## Task requirements
Repeat every entry below exactly as given.

## Data to examine
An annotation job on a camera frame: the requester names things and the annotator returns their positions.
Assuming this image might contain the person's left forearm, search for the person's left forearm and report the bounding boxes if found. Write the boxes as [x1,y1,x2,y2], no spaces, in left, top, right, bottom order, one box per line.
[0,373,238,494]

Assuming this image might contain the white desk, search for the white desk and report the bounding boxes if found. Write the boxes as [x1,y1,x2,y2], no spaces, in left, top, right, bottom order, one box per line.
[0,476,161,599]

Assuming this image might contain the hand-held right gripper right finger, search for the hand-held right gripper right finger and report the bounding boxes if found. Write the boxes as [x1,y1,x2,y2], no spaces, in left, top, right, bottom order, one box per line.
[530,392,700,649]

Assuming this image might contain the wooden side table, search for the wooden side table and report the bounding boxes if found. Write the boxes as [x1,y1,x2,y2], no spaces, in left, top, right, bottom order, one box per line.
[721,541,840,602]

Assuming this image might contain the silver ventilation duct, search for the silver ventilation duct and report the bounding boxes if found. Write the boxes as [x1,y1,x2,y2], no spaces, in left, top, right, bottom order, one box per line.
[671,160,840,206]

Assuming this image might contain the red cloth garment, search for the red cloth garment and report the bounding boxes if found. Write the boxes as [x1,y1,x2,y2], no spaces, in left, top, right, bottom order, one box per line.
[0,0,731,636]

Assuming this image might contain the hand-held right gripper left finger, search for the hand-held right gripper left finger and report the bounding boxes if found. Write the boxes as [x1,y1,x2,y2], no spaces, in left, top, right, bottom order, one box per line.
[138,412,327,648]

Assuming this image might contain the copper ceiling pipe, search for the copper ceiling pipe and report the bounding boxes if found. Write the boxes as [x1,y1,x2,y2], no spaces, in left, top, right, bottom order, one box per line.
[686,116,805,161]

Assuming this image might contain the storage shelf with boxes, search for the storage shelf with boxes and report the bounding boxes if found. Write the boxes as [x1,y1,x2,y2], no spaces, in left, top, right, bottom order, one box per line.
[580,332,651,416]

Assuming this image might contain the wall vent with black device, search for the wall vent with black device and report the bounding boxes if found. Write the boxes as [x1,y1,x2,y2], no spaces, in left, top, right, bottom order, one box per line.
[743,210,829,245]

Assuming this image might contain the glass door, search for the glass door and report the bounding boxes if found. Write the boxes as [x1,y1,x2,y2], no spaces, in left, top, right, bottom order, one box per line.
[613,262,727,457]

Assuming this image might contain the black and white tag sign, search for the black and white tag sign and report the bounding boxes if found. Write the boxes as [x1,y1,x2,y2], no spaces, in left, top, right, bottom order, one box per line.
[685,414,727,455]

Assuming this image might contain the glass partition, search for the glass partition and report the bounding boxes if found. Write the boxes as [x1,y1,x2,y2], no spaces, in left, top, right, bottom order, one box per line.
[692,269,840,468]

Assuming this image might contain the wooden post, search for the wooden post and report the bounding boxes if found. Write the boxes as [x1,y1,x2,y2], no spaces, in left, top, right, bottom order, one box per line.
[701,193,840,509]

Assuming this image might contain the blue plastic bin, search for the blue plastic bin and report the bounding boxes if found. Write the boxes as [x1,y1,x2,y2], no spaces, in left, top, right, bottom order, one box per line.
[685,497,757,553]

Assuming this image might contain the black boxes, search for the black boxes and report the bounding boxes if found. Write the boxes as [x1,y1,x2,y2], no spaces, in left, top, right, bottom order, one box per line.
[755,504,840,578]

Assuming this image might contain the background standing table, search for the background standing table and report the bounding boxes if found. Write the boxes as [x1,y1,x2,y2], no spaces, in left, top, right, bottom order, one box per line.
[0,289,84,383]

## Finished exercise
An annotation job on a camera frame: the requester names things and the annotator returns their positions.
Assuming this image might contain the person's left forearm, search for the person's left forearm and report the bounding boxes if found. Write the boxes as [x1,y1,x2,y2], no spaces, in left, top, right, bottom order, one box per line.
[0,373,238,494]

Assuming this image might contain the white desk, search for the white desk and report the bounding boxes if found. Write the boxes as [x1,y1,x2,y2], no spaces, in left, top, right, bottom order, one box per line.
[0,476,161,599]

Assuming this image might contain the hand-held right gripper right finger, search for the hand-held right gripper right finger and report the bounding boxes if found. Write the boxes as [x1,y1,x2,y2], no spaces, in left, top, right, bottom order, one box per line.
[530,392,700,649]

Assuming this image might contain the wooden side table, search for the wooden side table and report the bounding boxes if found. Write the boxes as [x1,y1,x2,y2], no spaces, in left, top, right, bottom order, one box per line.
[721,541,840,602]

Assuming this image might contain the silver ventilation duct, search for the silver ventilation duct and report the bounding boxes if found. Write the boxes as [x1,y1,x2,y2], no spaces, in left, top, right, bottom order, one box per line.
[671,160,840,206]

Assuming this image might contain the red cloth garment, search for the red cloth garment and report the bounding boxes if found. Write the boxes as [x1,y1,x2,y2], no spaces, in left, top, right, bottom order, one box per line.
[0,0,731,636]

Assuming this image might contain the hand-held right gripper left finger, search for the hand-held right gripper left finger and report the bounding boxes if found. Write the boxes as [x1,y1,x2,y2], no spaces, in left, top, right, bottom order, one box per line.
[138,412,327,648]

Assuming this image might contain the copper ceiling pipe, search for the copper ceiling pipe and report the bounding boxes if found. Write the boxes as [x1,y1,x2,y2], no spaces, in left, top, right, bottom order, one box per line.
[686,116,805,161]

Assuming this image might contain the storage shelf with boxes, search for the storage shelf with boxes and report the bounding boxes if found. Write the boxes as [x1,y1,x2,y2], no spaces, in left, top, right, bottom order, one box per line.
[580,332,651,416]

Assuming this image might contain the wall vent with black device, search for the wall vent with black device and report the bounding boxes if found. Write the boxes as [x1,y1,x2,y2], no spaces, in left, top, right, bottom order, one box per line.
[743,210,829,245]

Assuming this image might contain the glass door, search for the glass door and report the bounding boxes if found. Write the boxes as [x1,y1,x2,y2], no spaces, in left, top, right, bottom order, one box per line.
[613,262,727,457]

Assuming this image might contain the black and white tag sign, search for the black and white tag sign and report the bounding boxes if found. Write the boxes as [x1,y1,x2,y2], no spaces, in left, top, right, bottom order, one box per line.
[685,414,727,455]

Assuming this image might contain the glass partition, search for the glass partition and report the bounding boxes if found. Write the boxes as [x1,y1,x2,y2], no spaces, in left, top, right, bottom order, one box per line.
[692,269,840,468]

Assuming this image might contain the wooden post, search for the wooden post and report the bounding boxes if found. Write the boxes as [x1,y1,x2,y2], no spaces, in left, top, right, bottom order, one box per line.
[701,193,840,509]

Assuming this image might contain the blue plastic bin, search for the blue plastic bin and report the bounding boxes if found. Write the boxes as [x1,y1,x2,y2], no spaces, in left, top, right, bottom order, one box per line.
[685,497,757,553]

Assuming this image might contain the black boxes, search for the black boxes and report the bounding boxes if found. Write the boxes as [x1,y1,x2,y2], no spaces, in left, top, right, bottom order, one box per line.
[755,504,840,578]

Assuming this image might contain the background standing table, search for the background standing table and report the bounding boxes if found. Write the boxes as [x1,y1,x2,y2], no spaces, in left, top, right, bottom order, one box per line.
[0,289,84,383]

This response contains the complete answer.